## PROBLEM REQUIREMENTS
Everything in the listing must be transcribed exactly, from the first line to the last.

## DATA BLOCK
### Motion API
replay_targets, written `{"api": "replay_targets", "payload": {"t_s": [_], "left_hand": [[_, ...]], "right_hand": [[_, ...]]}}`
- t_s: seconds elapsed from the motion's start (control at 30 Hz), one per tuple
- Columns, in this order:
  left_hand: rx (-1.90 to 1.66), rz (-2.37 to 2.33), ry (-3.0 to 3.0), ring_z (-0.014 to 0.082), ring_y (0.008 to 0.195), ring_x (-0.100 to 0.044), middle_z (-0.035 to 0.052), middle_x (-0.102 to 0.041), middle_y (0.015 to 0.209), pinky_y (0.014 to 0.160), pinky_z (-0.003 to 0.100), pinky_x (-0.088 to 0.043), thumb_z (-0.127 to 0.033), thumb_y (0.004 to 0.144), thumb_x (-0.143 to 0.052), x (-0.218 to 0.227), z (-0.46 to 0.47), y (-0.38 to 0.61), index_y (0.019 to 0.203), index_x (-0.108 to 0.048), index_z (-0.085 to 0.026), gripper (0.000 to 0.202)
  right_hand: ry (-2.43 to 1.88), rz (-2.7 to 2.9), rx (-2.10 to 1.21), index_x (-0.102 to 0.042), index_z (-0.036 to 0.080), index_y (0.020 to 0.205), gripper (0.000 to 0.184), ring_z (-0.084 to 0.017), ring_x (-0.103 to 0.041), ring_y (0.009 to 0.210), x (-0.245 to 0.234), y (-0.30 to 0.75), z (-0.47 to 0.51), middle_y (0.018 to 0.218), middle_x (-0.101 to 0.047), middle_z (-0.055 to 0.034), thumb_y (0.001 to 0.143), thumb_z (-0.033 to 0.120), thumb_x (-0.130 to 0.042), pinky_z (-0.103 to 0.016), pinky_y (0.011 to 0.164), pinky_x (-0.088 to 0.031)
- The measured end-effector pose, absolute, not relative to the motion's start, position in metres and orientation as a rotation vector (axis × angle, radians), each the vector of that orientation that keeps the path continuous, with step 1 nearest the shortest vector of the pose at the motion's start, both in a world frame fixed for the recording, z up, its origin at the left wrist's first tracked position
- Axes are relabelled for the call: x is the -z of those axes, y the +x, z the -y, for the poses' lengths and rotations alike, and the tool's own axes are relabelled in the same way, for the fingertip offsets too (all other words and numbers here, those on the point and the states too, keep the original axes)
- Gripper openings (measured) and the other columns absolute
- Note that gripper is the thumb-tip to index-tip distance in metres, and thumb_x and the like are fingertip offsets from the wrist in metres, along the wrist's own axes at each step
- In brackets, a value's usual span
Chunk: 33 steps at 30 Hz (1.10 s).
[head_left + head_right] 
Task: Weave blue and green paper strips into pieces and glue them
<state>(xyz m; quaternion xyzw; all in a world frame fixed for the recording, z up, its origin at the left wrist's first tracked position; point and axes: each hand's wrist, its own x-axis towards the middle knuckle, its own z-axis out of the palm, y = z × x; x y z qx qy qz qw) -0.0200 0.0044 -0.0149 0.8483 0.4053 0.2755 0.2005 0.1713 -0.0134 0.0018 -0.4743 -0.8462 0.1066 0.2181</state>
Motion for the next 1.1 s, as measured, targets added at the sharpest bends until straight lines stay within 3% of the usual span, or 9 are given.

## EXERCISE SOLUTION
### Motion API
replay_targets, written `{"api": "replay_targets", "payload": {"t_s": [_], "left_hand": [[_, ...]], "right_hand": [[_, ...]]}}`
- t_s: seconds elapsed from the motion's start (control at 30 Hz), one per tuple
- Columns, in this order:
  left_hand: rx (-1.90 to 1.66), rz (-2.37 to 2.33), ry (-3.0 to 3.0), ring_z (-0.014 to 0.082), ring_y (0.008 to 0.195), ring_x (-0.100 to 0.044), middle_z (-0.035 to 0.052), middle_x (-0.102 to 0.041), middle_y (0.015 to 0.209), pinky_y (0.014 to 0.160), pinky_z (-0.003 to 0.100), pinky_x (-0.088 to 0.043), thumb_z (-0.127 to 0.033), thumb_y (0.004 to 0.144), thumb_x (-0.143 to 0.052), x (-0.218 to 0.227), z (-0.46 to 0.47), y (-0.38 to 0.61), index_y (0.019 to 0.203), index_x (-0.108 to 0.048), index_z (-0.085 to 0.026), gripper (0.000 to 0.202)
  right_hand: ry (-2.43 to 1.88), rz (-2.7 to 2.9), rx (-2.10 to 1.21), index_x (-0.102 to 0.042), index_z (-0.036 to 0.080), index_y (0.020 to 0.205), gripper (0.000 to 0.184), ring_z (-0.084 to 0.017), ring_x (-0.103 to 0.041), ring_y (0.009 to 0.210), x (-0.245 to 0.234), y (-0.30 to 0.75), z (-0.47 to 0.51), middle_y (0.018 to 0.218), middle_x (-0.101 to 0.047), middle_z (-0.055 to 0.034), thumb_y (0.001 to 0.143), thumb_z (-0.033 to 0.120), thumb_x (-0.130 to 0.042), pinky_z (-0.103 to 0.016), pinky_y (0.011 to 0.164), pinky_x (-0.088 to 0.031)
- The measured end-effector pose, absolute, not relative to the motion's start, position in metres and orientation as a rotation vector (axis × angle, radians), each the vector of that orientation that keeps the path continuous, with step 1 nearest the shortest vector of the pose at the motion's start, both in a world frame fixed for the recording, z up, its origin at the left wrist's first tracked position
- Axes are relabelled for the call: x is the -z of those axes, y the +x, z the -y, for the poses' lengths and rotations alike, and the tool's own axes are relabelled in the same way, for the fingertip offsets too (all other words and numbers here, those on the point and the states too, keep the original axes)
- Gripper openings (measured) and the other columns absolute
- Note that gripper is the thumb-tip to index-tip distance in metres, and thumb_x and the like are fingertip offsets from the wrist in metres, along the wrist's own axes at each step
- In brackets, a value's usual span
Chunk: 33 steps at 30 Hz (1.10 s).
[head_left + head_right] 
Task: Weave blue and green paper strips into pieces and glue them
<state>(xyz m; quaternion xyzw; all in a world frame fixed for the recording, z up, its origin at the left wrist's first tracked position; point and axes: each hand's wrist, its own x-axis towards the middle knuckle, its own z-axis out of the palm, y = z × x; x y z qx qy qz qw) -0.0200 0.0044 -0.0149 0.8483 0.4053 0.2755 0.2005 0.1713 -0.0134 0.0018 -0.4743 -0.8462 0.1066 0.2181</state>
Motion for the next 1.1 s, as measured, targets added at the sharpest bends until straight lines stay within 3% of the usual span, or 9 are given.

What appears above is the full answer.